Moonfall
starring Halle Berry, Patrick Wilson, John Bradley, Michael Peña, Charlie Plummer, Kellly Yu and Donald Sutherland
written by Roland Emmerich, Harald Kloser and Spenser Cohen
directed by Roland Emmerich
Rating: ◊◊◊◊◊
A science fiction disaster movie following two former astronauts - Jocinda Fowler and Brian Harper (Halle Berry and Patrick Wilson) - alongside conspiracy theorist K.C. Houseman (John Bradley) - who “megastructure” constructed by aliens, and powered by a captured white dwarf star at its core.
We begin when astronauts Fowler and Harper are in orbit with the space shuttle, repairing a satellite. Then Harper witnesses a mysterious black swarm attacking the space shuttle. Fowler is knocked unconscious and doesn’t witness what Harper sees. After successfully landing the shuttle on earth, NASA blames human error by Harper for the incident. Fowler remains with NASA while Harper becomes embittered in exile.
Ten years later, the moon mysteriously leaves its orbit causing cataclysmic catastrophes on earth. The situation is first detected by conspiracy theorist Houseman, whom nobody believes, of course. To make a long story short, Fowler, Harper and Houseman are sent to the moon. It’s discovered that swarms of intelligent nanotechnology are draining energy from the captured white dwarf inside the moon, thereby causing it to veer off its orbital path. They have to lure the nano swarm away from the moon to be destroyed, allowing the moon to return to its proper orbit.
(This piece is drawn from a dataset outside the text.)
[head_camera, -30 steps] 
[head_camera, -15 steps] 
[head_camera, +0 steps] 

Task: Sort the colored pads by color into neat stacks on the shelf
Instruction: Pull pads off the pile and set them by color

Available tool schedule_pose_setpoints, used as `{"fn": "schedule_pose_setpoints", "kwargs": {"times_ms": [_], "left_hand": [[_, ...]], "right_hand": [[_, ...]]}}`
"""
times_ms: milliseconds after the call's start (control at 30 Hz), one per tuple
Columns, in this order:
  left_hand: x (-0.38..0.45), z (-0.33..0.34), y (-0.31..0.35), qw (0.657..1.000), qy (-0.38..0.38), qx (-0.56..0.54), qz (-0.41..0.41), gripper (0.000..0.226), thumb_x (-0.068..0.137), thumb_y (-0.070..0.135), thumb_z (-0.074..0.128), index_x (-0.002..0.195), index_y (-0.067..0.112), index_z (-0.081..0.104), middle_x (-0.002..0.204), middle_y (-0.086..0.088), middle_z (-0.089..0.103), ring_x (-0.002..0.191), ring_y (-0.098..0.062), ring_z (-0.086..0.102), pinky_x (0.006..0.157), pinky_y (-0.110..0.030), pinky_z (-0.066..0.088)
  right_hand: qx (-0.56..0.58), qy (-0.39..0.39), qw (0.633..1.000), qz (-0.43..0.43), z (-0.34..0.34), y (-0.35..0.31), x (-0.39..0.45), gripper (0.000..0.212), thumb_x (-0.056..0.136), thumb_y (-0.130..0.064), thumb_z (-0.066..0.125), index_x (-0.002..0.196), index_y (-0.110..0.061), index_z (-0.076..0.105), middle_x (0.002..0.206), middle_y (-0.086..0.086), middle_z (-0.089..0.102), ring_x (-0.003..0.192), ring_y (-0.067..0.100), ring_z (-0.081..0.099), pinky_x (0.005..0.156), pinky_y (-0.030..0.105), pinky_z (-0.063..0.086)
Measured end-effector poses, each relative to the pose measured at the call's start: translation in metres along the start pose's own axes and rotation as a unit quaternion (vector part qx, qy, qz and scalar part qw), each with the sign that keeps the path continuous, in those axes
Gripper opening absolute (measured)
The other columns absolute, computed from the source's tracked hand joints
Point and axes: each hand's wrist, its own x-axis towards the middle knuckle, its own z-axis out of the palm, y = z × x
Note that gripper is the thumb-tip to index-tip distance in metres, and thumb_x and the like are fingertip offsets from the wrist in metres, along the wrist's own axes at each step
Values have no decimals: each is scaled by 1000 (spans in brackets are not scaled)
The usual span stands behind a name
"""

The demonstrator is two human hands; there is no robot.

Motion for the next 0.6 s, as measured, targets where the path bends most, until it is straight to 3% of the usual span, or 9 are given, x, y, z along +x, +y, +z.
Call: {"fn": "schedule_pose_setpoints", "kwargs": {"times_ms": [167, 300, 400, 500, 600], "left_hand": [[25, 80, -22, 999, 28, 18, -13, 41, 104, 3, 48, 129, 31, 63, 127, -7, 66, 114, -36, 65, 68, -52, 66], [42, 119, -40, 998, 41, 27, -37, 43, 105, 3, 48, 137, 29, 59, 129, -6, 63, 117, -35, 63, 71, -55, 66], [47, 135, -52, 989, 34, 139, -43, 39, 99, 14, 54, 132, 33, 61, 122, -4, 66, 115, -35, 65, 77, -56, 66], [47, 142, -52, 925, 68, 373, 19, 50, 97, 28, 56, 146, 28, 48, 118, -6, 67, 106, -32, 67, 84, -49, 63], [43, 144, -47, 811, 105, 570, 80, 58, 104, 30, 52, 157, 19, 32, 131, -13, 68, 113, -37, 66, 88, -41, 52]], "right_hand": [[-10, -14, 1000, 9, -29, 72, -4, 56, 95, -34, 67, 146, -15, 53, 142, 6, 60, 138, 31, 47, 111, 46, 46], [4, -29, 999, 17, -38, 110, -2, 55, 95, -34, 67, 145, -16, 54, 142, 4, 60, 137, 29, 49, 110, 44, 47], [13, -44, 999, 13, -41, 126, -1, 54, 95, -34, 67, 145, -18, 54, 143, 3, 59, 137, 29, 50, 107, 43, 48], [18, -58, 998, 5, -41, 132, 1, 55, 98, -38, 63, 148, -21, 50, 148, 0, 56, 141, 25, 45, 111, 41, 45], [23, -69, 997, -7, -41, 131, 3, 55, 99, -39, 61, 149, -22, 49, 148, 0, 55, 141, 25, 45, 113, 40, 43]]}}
There is sufficient talent in this movie to make it great. But instead, it was an atrocious load of boring rubbish! Mostly bad due to bad writing, I think. Too many writers on this project! The effects were okay, and Emmerich is a very reputable director. Filmed in Montreal, Canada, with a large budget, it underperformed at the box office and for good reasons. 1) it was released during a global infectious disease pandemic, and 2) it’s crap!
The threat of out-of-control computers, Artificial Intelligence and nanotechnology are a familiar plot. I just wish it wasn’t such an obvious and transparent reflection of contemporary pop-culture fascination and phobia. The evils/dangers of technology thing is a fetish.
I was very interested to see brand placement in the film - Kaspersky anti-virus computer software. I recognized it because I have used Kaspersky in the past. I figured a lot of people wouldn’t see it and recognize it, so I felt quite proud of myself.